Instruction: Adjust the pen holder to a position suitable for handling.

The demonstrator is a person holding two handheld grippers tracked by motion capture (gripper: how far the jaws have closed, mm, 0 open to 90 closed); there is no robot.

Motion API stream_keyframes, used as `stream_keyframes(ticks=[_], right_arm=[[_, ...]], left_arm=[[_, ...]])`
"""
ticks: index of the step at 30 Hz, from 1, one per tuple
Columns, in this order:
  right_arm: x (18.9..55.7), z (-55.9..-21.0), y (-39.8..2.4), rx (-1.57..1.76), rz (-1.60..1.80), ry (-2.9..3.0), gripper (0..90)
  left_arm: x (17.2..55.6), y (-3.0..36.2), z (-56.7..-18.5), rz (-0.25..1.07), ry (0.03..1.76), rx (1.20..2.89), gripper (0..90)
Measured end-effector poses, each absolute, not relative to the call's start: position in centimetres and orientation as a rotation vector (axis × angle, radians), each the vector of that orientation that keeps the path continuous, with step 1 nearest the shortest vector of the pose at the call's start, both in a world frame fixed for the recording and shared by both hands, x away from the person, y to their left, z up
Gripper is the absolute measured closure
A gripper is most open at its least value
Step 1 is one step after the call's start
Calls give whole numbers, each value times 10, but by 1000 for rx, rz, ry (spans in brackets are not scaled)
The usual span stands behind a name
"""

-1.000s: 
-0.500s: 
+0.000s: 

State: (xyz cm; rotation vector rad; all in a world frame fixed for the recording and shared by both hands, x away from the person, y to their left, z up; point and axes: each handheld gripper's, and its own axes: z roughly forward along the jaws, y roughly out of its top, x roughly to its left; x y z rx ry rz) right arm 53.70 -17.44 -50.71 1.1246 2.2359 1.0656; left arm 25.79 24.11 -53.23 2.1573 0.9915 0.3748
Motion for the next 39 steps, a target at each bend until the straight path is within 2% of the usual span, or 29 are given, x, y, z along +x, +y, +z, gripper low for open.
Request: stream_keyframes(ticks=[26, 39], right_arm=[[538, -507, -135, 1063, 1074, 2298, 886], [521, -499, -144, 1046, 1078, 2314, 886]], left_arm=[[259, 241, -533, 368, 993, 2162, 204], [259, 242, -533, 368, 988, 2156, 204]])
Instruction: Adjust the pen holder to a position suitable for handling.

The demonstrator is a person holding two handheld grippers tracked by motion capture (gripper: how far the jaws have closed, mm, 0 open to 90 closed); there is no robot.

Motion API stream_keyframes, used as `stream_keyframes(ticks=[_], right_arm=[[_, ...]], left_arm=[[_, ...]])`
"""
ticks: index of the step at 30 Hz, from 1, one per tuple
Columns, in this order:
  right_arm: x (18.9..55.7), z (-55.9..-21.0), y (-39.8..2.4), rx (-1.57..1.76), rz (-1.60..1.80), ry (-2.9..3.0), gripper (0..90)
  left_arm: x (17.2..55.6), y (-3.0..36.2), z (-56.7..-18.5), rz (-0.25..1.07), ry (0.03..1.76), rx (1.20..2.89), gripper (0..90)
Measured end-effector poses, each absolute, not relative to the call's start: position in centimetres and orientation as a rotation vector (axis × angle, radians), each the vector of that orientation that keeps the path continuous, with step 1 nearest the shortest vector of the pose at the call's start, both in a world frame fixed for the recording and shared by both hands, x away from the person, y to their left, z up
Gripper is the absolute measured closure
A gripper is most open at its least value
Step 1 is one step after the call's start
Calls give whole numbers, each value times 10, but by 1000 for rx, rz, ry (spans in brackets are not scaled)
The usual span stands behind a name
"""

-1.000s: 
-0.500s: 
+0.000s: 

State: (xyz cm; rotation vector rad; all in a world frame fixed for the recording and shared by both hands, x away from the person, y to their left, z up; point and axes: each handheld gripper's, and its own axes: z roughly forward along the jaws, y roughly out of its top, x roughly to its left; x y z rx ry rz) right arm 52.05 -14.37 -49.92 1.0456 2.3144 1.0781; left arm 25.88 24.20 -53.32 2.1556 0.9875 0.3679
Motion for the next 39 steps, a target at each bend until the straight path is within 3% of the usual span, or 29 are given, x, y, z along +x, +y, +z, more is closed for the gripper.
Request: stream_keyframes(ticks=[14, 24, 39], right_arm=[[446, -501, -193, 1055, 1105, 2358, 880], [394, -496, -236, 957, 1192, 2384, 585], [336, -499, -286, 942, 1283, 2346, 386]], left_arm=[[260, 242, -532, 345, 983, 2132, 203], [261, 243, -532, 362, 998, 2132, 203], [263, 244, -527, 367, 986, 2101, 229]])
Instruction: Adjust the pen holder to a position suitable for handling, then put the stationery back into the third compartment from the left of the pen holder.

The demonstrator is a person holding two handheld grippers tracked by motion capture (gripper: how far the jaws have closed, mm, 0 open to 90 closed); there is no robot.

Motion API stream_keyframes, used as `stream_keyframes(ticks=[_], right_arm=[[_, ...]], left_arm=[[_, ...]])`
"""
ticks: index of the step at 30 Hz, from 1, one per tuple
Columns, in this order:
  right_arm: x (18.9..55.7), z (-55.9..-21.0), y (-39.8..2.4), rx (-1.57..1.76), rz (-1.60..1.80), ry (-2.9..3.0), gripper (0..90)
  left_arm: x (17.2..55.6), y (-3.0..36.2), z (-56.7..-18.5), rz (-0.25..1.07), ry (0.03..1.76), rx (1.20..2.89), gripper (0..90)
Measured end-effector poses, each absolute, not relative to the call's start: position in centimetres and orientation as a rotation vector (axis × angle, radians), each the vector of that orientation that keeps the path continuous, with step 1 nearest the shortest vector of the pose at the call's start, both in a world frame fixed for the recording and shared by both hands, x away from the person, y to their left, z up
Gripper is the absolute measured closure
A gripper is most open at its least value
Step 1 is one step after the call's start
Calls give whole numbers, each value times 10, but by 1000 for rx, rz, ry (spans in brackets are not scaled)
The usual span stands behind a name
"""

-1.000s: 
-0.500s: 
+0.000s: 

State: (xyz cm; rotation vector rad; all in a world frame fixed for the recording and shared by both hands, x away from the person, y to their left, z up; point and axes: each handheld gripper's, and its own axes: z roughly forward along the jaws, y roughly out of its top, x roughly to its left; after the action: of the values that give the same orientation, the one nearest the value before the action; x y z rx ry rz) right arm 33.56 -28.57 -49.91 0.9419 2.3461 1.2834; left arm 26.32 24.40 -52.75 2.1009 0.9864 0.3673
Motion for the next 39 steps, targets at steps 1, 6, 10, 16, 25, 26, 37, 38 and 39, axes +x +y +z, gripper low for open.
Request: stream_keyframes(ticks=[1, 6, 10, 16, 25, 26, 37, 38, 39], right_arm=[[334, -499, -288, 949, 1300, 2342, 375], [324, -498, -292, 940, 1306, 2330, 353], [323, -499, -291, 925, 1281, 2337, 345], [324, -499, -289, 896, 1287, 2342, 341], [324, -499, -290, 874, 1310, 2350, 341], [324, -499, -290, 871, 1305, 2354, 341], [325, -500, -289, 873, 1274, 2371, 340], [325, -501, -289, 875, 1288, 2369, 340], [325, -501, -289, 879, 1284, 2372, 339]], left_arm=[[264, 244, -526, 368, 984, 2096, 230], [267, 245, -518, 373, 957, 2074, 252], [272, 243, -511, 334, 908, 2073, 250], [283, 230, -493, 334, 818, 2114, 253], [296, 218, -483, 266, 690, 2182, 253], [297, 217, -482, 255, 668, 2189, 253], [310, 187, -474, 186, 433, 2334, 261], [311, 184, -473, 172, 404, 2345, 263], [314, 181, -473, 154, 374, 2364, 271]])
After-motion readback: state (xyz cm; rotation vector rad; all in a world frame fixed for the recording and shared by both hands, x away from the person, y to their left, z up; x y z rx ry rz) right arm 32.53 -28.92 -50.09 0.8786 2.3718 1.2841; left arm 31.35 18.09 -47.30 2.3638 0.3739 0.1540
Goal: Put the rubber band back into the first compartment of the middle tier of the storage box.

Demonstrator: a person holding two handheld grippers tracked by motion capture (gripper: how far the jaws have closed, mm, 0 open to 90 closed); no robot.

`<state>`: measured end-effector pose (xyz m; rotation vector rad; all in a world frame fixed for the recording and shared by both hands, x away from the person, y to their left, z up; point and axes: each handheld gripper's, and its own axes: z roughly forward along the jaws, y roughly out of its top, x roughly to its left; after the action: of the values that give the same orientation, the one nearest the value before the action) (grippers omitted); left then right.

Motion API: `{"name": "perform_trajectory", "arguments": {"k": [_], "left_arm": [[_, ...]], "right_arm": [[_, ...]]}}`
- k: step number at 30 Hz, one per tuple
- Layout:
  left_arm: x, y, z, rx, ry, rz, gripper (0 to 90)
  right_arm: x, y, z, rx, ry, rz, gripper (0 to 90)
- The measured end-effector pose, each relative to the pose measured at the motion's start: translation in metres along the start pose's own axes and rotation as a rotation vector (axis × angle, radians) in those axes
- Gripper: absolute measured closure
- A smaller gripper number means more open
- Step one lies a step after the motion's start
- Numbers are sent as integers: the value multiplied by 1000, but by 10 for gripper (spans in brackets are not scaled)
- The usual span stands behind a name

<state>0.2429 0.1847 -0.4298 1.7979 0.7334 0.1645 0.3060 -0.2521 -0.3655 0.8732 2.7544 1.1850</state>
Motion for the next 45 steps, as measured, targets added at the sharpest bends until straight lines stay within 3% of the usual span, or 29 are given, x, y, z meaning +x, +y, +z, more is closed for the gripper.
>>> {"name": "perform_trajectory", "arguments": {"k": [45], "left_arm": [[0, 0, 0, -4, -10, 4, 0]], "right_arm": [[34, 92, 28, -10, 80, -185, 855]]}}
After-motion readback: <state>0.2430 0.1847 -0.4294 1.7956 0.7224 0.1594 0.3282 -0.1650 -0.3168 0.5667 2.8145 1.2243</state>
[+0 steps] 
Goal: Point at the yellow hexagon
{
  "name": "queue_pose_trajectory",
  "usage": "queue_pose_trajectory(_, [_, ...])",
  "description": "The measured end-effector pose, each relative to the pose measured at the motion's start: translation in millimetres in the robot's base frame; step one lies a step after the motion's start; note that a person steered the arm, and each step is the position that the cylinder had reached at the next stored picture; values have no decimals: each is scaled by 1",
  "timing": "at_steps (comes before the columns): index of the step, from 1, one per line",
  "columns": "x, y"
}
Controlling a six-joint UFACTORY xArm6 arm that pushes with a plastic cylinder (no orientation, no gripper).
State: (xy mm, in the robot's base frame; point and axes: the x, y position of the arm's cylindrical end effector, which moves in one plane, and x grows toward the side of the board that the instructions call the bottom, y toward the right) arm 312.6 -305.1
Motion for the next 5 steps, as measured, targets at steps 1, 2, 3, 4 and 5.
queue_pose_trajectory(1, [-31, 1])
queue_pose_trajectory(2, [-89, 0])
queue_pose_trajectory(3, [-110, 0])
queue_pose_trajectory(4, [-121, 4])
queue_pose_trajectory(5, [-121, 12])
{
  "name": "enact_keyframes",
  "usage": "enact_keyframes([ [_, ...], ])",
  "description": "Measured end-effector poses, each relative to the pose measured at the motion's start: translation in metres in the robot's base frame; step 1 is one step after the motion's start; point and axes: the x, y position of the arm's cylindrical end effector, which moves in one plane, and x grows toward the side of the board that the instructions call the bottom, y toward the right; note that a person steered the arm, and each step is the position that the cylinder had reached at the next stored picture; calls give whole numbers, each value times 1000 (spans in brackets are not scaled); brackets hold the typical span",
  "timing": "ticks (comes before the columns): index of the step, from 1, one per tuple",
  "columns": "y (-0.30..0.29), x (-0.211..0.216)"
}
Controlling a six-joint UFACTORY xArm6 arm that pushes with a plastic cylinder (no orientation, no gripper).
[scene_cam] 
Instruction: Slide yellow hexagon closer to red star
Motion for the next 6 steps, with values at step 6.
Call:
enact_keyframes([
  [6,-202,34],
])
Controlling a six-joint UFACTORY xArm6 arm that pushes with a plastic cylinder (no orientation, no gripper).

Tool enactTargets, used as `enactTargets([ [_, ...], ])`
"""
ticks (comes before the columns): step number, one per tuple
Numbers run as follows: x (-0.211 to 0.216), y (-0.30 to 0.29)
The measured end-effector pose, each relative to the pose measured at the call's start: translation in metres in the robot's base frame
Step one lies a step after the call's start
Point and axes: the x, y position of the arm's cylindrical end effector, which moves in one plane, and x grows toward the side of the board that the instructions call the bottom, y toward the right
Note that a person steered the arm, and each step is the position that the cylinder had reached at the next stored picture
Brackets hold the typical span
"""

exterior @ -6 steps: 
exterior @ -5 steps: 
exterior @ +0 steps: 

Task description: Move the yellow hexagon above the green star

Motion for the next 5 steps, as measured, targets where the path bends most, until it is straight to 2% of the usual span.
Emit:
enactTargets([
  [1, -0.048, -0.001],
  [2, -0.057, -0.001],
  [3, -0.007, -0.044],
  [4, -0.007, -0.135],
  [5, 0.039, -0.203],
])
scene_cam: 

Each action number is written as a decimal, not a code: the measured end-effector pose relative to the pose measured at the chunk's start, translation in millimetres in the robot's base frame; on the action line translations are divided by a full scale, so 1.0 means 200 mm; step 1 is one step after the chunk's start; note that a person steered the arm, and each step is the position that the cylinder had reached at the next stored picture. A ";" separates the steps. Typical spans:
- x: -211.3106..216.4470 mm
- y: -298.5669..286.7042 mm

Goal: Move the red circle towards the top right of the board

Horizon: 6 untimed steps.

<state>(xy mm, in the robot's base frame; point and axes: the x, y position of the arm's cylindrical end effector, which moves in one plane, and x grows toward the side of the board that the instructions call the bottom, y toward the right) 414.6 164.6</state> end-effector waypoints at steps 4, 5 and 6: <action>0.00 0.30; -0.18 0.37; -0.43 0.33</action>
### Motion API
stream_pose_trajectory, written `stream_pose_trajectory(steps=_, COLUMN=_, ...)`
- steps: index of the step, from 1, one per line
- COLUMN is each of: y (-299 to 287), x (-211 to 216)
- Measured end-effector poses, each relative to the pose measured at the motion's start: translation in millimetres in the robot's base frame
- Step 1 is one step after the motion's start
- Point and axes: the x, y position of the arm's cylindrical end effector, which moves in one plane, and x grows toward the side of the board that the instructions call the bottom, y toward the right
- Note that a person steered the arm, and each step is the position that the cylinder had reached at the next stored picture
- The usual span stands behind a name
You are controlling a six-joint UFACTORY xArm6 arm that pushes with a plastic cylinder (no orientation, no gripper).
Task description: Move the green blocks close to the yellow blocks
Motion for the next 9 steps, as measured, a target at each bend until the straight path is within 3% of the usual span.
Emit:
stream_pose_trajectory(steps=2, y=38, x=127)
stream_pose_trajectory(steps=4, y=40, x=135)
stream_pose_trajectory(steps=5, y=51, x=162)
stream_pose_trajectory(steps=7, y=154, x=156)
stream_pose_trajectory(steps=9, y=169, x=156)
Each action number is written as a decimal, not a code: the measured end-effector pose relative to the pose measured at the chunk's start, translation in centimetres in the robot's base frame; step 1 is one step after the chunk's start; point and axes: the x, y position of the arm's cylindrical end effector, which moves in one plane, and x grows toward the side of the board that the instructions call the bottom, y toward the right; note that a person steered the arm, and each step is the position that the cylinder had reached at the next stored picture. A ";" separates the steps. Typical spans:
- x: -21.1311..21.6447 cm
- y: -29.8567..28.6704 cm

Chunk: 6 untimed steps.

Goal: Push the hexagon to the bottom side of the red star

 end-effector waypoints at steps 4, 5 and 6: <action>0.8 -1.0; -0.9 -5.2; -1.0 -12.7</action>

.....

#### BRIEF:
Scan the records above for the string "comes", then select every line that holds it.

#### RESPONSE BELOW:
  "timing": "at_steps (comes before the columns): index of the step, from 1, one per line",
  "timing": "ticks (comes before the columns): index of the step, from 1, one per tuple",
ticks (comes before the columns): step number, one per tuple

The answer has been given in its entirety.